Abstract 397: Differentiation and Maturation of Human Induced Pluripotent Stem Cell-derived Cardiomyocytes in Nanopatterned Cell Culture

Background: Human induced pluripotent stem cells (hiPSCs) are widely used in studies of developmental and regenerative biomedicine involving various cell types, including cardiomyocytes (CMs). Understanding the cellular and molecular processes during hiPSC-CM differentiation and maturation will be crucial to develop heart regeneration therapies. In addition, while bioengineered cellular cues have been shown to modulate cellular morphology and phenotypes, little is known regarding their effects on molecular and functional maturity of hiPSC-CMs. Aims: To determine the expression of cardiac and cell cycle genes and the electrophysiological properties of hiPSC-CMs during their differentiation and maturation on unpatterned (Flat) or isotropic/nanopatterned (Nano) cell culture surface. Methods and Results: Using small molecules, WTC-11 hiPSC were differentiated into CMs efficiently (92.5% TNNT2 + ; 95% NKX2-5 + ).

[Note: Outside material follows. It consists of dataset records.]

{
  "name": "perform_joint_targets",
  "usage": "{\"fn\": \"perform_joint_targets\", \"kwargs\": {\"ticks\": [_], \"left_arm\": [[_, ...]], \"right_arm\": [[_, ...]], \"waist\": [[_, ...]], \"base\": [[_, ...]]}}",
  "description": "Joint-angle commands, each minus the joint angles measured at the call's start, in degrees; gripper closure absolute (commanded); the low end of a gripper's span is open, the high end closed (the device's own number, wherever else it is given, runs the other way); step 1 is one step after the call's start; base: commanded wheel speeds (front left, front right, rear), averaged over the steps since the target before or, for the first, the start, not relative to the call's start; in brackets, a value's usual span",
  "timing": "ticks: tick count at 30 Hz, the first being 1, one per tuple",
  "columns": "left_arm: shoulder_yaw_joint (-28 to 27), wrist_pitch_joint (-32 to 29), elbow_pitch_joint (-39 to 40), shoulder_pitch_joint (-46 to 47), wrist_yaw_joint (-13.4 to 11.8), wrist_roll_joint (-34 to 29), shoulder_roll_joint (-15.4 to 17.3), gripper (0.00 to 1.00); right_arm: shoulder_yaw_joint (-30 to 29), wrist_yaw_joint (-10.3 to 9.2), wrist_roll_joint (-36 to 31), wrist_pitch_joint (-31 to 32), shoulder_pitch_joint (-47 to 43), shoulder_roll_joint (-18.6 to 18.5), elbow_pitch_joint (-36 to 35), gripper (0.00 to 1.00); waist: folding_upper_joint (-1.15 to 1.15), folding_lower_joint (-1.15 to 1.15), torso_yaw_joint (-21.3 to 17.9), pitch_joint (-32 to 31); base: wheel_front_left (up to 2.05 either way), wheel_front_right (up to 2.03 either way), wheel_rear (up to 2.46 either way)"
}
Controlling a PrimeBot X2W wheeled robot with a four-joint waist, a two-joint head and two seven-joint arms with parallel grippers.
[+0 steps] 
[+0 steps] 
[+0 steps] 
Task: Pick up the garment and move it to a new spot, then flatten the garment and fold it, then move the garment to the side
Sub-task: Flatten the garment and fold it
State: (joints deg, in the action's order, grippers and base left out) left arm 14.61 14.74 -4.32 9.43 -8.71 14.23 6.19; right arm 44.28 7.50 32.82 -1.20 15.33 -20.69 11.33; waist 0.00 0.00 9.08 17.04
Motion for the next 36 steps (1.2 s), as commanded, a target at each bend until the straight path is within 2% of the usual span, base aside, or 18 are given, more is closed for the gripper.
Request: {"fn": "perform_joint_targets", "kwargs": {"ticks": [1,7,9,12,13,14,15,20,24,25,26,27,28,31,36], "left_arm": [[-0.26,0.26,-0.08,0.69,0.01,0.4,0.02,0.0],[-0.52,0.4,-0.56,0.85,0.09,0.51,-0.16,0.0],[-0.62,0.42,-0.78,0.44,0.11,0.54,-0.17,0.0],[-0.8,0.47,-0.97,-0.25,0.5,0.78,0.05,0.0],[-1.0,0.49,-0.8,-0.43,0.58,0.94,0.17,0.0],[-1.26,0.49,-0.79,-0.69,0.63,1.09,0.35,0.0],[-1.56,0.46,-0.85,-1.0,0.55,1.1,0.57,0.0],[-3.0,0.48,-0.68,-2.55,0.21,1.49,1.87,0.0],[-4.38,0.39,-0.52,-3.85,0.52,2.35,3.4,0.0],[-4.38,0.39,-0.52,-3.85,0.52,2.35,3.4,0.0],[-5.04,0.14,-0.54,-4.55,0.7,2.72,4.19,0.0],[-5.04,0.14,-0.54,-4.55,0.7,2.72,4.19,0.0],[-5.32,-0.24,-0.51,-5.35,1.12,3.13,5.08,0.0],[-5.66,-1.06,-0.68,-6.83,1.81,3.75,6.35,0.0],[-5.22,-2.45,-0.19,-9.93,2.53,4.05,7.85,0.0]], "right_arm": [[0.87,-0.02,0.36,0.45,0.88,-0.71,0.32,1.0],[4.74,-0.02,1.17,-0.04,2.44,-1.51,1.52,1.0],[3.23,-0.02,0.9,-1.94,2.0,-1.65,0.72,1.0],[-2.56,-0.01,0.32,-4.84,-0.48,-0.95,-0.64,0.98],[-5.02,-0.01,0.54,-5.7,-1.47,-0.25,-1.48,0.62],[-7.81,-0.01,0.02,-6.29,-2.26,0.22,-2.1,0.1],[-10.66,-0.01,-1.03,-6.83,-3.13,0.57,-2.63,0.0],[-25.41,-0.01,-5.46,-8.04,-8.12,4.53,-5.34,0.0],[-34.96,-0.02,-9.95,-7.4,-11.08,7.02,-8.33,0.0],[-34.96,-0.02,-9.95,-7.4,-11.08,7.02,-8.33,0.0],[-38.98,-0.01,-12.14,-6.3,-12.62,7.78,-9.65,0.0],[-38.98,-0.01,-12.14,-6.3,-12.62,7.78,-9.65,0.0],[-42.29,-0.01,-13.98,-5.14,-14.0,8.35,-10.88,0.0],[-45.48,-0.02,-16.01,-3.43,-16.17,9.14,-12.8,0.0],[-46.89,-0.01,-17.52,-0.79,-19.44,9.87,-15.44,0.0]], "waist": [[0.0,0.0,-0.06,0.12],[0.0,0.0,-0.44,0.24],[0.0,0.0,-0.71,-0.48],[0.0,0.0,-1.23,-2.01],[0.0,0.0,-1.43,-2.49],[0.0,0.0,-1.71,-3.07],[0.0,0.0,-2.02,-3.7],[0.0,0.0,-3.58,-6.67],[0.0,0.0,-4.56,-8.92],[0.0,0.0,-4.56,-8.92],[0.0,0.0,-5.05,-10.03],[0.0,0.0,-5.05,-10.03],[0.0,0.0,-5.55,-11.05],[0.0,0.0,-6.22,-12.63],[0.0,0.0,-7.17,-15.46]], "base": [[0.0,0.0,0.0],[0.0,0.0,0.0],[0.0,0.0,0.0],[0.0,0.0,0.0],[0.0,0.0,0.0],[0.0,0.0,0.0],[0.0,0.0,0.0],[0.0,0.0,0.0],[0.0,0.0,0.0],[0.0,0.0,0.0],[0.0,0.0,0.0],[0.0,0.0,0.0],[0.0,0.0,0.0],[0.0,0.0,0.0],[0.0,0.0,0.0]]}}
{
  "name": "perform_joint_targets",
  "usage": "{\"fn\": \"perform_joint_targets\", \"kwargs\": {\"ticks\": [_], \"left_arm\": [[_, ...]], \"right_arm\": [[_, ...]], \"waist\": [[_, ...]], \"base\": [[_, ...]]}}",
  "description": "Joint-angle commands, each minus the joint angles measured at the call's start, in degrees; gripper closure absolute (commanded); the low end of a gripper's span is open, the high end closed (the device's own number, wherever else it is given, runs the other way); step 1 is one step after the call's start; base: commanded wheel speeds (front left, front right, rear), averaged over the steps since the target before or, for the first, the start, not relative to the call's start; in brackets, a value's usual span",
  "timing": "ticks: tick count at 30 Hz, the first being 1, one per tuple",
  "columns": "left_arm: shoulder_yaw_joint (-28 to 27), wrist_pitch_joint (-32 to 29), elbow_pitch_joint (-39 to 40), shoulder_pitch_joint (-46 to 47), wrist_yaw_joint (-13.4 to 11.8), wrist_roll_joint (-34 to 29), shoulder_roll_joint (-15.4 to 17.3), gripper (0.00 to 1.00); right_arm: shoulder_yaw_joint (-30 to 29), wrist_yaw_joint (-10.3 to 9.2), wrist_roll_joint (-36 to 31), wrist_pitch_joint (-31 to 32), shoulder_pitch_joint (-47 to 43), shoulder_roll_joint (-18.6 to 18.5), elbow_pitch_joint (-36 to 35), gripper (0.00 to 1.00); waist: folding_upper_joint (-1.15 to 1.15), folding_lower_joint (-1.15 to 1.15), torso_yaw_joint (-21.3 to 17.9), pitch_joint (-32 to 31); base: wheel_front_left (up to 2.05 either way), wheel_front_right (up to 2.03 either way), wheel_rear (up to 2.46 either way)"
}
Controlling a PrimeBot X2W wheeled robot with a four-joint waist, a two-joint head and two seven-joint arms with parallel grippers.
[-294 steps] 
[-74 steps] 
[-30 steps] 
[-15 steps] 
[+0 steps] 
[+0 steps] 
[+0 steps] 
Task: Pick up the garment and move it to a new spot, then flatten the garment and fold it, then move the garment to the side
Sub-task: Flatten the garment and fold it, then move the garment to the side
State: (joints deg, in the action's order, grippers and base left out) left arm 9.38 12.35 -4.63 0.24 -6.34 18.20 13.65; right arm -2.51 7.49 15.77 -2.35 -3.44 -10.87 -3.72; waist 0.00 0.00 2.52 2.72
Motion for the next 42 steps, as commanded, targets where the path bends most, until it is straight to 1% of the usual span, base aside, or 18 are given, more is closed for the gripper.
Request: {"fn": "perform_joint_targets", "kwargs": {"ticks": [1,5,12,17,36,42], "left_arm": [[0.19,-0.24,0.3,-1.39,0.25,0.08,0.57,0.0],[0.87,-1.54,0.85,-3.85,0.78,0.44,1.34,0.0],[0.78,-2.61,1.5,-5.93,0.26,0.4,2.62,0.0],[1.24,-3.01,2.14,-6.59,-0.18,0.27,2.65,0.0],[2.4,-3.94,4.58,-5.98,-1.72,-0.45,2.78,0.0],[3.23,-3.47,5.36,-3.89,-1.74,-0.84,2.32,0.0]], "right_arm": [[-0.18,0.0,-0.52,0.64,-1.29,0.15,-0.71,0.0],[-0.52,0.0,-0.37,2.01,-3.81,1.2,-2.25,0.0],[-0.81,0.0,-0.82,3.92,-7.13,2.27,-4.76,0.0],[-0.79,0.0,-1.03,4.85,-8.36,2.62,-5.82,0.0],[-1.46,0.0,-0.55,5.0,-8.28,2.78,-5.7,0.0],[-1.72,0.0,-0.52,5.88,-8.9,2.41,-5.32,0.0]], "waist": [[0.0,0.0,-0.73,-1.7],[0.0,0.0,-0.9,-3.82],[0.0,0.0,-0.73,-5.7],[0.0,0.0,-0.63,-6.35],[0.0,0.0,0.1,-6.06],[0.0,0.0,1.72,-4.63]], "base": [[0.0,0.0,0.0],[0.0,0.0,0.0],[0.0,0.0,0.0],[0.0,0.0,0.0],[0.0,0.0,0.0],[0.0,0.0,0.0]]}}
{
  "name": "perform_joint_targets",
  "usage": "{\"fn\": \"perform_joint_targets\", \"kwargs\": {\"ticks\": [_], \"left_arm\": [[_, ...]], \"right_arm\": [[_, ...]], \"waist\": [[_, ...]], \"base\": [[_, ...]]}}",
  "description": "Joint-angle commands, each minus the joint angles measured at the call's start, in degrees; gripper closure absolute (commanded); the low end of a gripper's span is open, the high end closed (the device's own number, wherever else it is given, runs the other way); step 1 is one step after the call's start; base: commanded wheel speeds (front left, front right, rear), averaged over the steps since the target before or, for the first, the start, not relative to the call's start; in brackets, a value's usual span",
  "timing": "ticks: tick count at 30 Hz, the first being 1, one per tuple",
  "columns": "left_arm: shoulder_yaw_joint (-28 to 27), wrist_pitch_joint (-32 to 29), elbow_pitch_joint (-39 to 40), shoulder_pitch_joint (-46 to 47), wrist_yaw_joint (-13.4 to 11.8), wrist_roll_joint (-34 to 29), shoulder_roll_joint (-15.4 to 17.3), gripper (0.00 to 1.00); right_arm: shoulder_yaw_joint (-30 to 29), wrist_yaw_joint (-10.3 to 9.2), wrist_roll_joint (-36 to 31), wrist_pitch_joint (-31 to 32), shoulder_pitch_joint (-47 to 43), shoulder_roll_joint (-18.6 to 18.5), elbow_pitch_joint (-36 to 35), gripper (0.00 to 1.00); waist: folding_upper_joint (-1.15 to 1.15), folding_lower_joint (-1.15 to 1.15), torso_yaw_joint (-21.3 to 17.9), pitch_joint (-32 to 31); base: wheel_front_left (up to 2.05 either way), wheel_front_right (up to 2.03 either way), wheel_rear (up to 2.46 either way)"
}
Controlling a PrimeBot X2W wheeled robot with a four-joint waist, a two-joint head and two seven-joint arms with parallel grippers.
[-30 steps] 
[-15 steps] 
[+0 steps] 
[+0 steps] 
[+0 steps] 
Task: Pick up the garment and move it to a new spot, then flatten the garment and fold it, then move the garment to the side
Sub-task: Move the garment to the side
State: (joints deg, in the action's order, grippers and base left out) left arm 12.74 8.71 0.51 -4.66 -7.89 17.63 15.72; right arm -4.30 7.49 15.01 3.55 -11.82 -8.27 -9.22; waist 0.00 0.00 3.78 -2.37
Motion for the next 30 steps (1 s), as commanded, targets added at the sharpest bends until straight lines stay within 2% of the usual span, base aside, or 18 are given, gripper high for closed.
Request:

The resultant hiPSC-CMs were re-plated in Flat or Nano surfaces and harvested at different time points. Cardiac genes Myh7, Tnnt2, Serca2a, Ryr2, Cacna1c , and Kcnj2 gradually and significantly increased during differentiation; this was accompanied by reduced expression of cell cycle genes. While myofilament genes expressions were similar between Nano and Flat cultured hiPSC-CMs, ion channel genes Scn5a, Cacna1c , and Kcnj2 were significantly higher in Nano group, suggesting that Nano cultured CMs were more matured. In addition, fewer hiPSC-CMs were proliferative (EdU + ) in 2-week Nano group compared to Flat group. This was associated with decreased expression of active cell cycle genes Ccne1, Cdk4, Cdk14, Ki67 and Plk1 in Nano 2-week CMs. Micro-electrode array (MEA) analysis demonstrated that Beat Period, Spike Amplitude, and Field Potential Duration were increased in the Nano group. Fluo-4 Ca 2+ imaging assay revealed improved Ca 2+ transition activities in isotropically cultured hiPSC-CMs. Conclusion: These results demonstrate a significant upregulation of cardiac genes along with a down-regulation of cell cycle genes during the differentiation and maturation of hiPSC-CM on Nano surfaces. Bioengineered nanotopographically patterned substrates promoted the maturation and electrophysiological functions of hiPSC-CMs.